Steve Cockburn, Amnesty International’s Head of Economic Social Justice, said:

“Qatar’s continued failure to properly enforce or strengthen its pre-World Cup labour reforms puts any potential legacy for workers in serious peril.

“From illegal recruitment fees to unpaid wages, hundreds of thousands of migrant workers lost their money, health and even their lives while FIFA and Qatar tried to deflect and deny responsibility.

“Today, a year on from the tournament too little has been done to right all these wrongs, but the workers who made the 2022 World Cup possible must not be forgotten.

Qatar should not be under the illusion that just because the tournament is over its actions won’t face scrutiny and it must renew efforts to improve workers’ rights

“The government must urgently renew its commitment to protecting workers, while both FIFA and Qatar should agree to remediation plans for all those who suffered.

“As for FIFA, to prevent a repeat of the kind of abuses associated with the World Cup in Qatar, it must learn from its mistakes, be prepared to take its human rights responsibilities seriously, and directly remedy abuses that its failures caused or contributed to.

The abuses related to the 2022 World Cup should serve to remind sporting bodies that human rights must always be at the heart of decisions when awarding events.”

Trapped in abusive employment situations

Interviewees have told Amnesty that most migrant workers can now leave the country freely, and said there have been improvements in the enforcement of laws related to working in very high temperatures - but beyond this they painted a bleak picture of lost momentum and continued exploitation.

While workers no longer legally require a “no-objection certificate” from employers to be able to move jobs to escape abuse or seek better conditions, in practice many must still secure some form of permission. Workers told Amnesty that even Qatari government officials continue to suggest they should get such permission for job transfers, and permissions are often a stated requirement in job adverts. Qatar’s own data shows that while more than 150,000 people changed jobs in the first eight months of this year, a third of workers’ applications to transfer were also rejected in this period.

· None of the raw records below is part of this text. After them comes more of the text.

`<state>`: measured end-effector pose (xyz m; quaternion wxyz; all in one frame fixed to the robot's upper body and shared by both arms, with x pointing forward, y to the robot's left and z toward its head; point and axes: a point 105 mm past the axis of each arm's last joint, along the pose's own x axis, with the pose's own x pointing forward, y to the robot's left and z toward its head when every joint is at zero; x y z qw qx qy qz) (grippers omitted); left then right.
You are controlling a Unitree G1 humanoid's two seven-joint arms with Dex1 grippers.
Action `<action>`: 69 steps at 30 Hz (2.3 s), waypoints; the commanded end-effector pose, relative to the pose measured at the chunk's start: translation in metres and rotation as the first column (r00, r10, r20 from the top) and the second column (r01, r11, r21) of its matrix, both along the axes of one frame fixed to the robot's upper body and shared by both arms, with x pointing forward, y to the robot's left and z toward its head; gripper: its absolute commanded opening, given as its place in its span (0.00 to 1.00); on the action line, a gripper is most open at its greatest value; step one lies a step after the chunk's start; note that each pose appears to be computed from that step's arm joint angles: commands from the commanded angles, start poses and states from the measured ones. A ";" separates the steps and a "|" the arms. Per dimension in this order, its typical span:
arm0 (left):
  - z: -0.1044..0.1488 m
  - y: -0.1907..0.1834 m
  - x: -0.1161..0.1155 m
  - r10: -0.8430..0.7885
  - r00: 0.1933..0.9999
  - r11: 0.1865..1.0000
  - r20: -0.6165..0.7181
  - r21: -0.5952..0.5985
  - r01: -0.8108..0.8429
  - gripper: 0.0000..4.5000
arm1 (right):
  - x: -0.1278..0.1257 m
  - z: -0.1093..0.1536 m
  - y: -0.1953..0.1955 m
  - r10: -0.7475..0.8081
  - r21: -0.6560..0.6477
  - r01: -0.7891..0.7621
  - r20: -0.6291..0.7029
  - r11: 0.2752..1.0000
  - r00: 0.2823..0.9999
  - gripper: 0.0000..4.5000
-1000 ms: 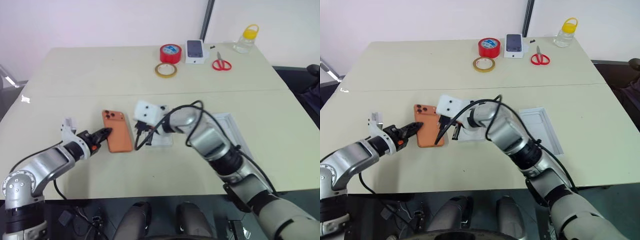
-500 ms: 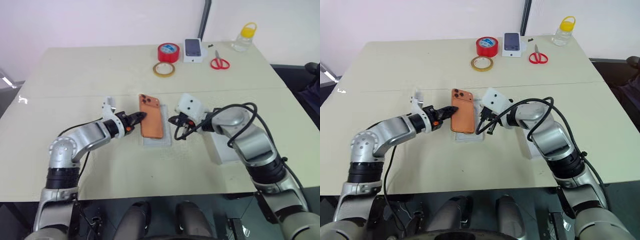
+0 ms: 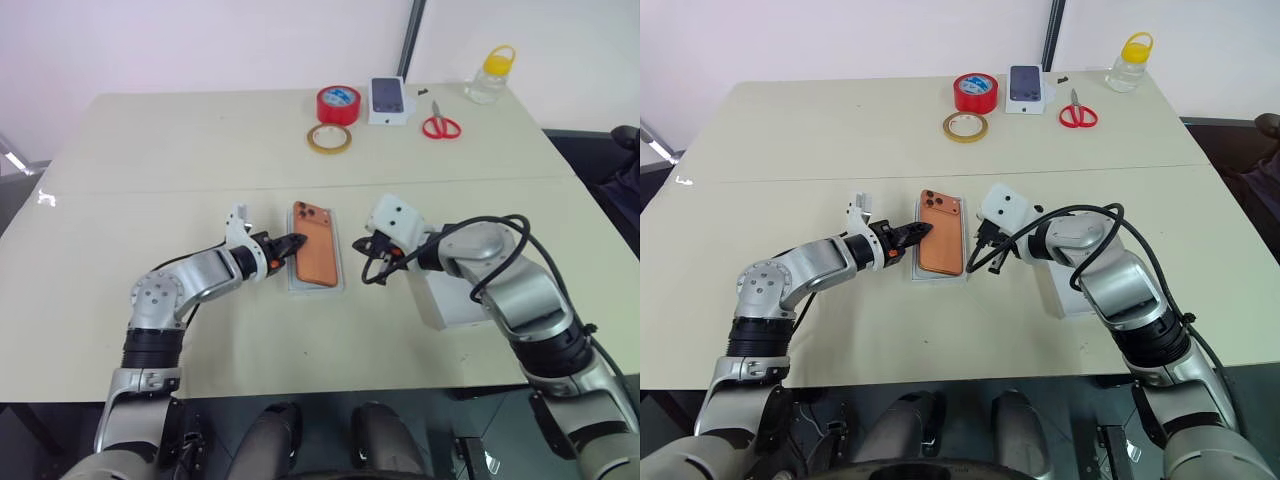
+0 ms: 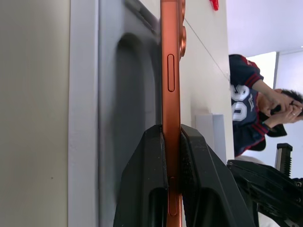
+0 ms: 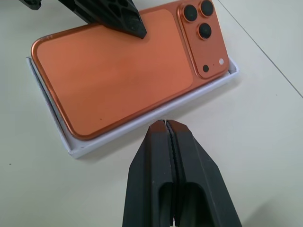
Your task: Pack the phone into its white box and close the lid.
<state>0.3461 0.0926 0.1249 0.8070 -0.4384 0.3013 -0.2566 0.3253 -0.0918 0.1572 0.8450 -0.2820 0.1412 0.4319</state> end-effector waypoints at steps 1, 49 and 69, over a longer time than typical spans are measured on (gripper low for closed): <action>0.015 0.001 0.002 0.001 0.999 0.999 0.052 -0.033 0.001 0.01 | -0.002 0.009 0.004 0.024 0.006 -0.024 0.046 1.000 0.999 0.00; -0.010 0.015 0.015 -0.542 0.805 0.551 0.244 0.826 0.121 0.01 | 0.054 -0.028 0.026 -0.092 -0.197 0.105 0.074 0.975 0.993 0.00; -0.009 -0.093 -0.057 -0.833 0.504 0.483 0.227 0.743 0.464 0.01 | -0.007 -0.033 -0.015 -0.038 -0.257 0.035 -0.008 0.966 0.999 0.00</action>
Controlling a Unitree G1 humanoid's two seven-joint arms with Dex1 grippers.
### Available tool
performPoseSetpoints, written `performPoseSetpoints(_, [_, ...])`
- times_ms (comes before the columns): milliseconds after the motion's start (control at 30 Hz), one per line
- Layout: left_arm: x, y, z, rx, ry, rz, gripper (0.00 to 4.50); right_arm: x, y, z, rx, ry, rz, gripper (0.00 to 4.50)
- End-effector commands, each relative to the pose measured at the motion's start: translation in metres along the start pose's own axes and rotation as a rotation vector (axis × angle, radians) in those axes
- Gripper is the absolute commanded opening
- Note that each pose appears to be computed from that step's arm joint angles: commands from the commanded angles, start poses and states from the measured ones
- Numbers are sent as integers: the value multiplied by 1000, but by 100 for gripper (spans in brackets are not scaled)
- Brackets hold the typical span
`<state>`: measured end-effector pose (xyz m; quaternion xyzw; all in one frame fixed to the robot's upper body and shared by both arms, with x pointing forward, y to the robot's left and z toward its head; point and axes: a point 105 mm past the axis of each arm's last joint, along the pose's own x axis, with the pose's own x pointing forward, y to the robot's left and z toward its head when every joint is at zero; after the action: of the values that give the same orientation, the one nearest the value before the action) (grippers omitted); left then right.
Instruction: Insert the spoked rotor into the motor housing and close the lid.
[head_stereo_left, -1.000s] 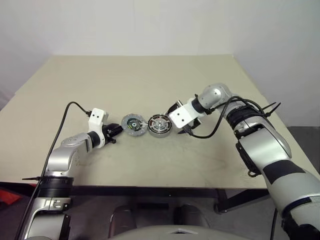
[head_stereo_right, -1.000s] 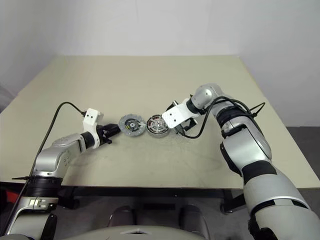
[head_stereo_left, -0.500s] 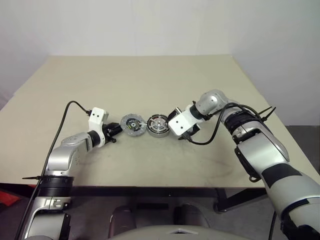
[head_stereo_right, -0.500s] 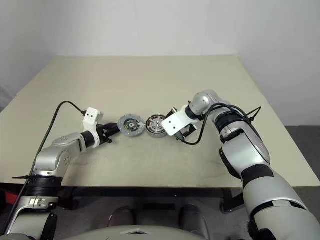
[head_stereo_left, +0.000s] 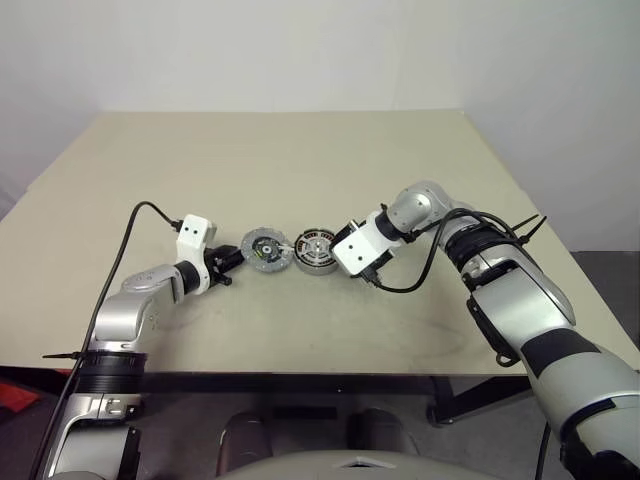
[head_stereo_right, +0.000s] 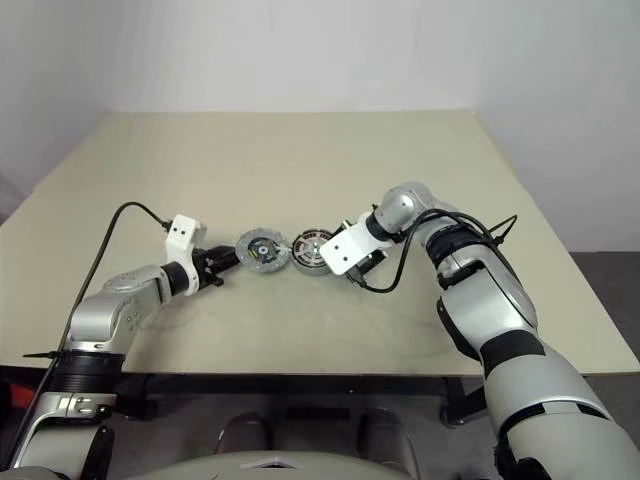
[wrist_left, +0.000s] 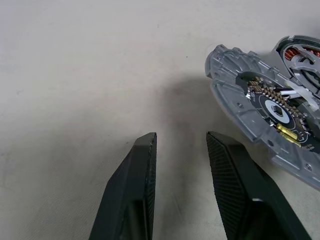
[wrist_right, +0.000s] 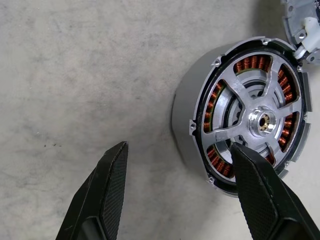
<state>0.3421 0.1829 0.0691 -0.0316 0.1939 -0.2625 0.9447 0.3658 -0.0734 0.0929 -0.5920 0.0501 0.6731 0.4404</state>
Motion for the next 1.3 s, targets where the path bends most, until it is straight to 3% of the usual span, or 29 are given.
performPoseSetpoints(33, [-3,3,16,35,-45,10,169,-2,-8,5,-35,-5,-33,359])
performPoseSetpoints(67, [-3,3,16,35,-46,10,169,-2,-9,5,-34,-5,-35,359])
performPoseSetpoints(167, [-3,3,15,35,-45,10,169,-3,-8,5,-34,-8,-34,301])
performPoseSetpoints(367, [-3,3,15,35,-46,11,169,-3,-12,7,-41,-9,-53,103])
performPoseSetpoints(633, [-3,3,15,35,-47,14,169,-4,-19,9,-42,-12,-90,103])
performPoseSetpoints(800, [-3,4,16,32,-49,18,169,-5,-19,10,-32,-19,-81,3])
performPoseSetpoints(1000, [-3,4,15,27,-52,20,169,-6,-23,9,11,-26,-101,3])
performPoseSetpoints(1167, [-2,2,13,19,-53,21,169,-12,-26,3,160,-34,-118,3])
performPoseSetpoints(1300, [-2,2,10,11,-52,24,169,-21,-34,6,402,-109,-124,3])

A diplomat from a workers’ origin country told researchers:

“Changing jobs is still a problem, workers can’t change without the no-objection certificate, it is impossible to change without it. It is like a silent requirement. New employers still require no-objection certificates mostly, and old companies don’t want to give it.”

Additionally, employers still effectively control workers’ presence in the country, jeopardising their legal status and preventing them from changing employer. For instance, in response to workers filing complaints or asking to change jobs, abusive employers still cancel workers’ residence permits or falsely report employees as having “absconded” from their jobs, which can lead to workers being arrested and deported. One representative of a foreign embassy in Doha told Amnesty that “employers still have workers in a headlock”.

Wage theft remains the most frequent form of exploitation faced by migrant workers in Qatar, including amongst drivers in the growing food delivery industry, but the system to detect and respond to delayed and unpaid salaries and benefits is still not fit for purpose. Wages also remain low, and there has been no increase to the minimum wage since its introduction in 2021 even though living costs have risen.

Despite the establishment of specialist labour committees in Qatar, of which there are now five, huge barriers remain for workers trying to access remedy through the justice system. It is still a lengthy and challenging process for migrant workers, who must effectively stay in the country to argue their cases. As a result, workers often have no option but to accept settlements of far less than they’re entitled to, and abusive employers are rarely held fully to account.

Migrant workers employed as domestic staff, most of whom are women, remain especially vulnerable to serious abuses, and the government has done little in the last year to better protect these workers or to bring perpetrators of abuse to justice.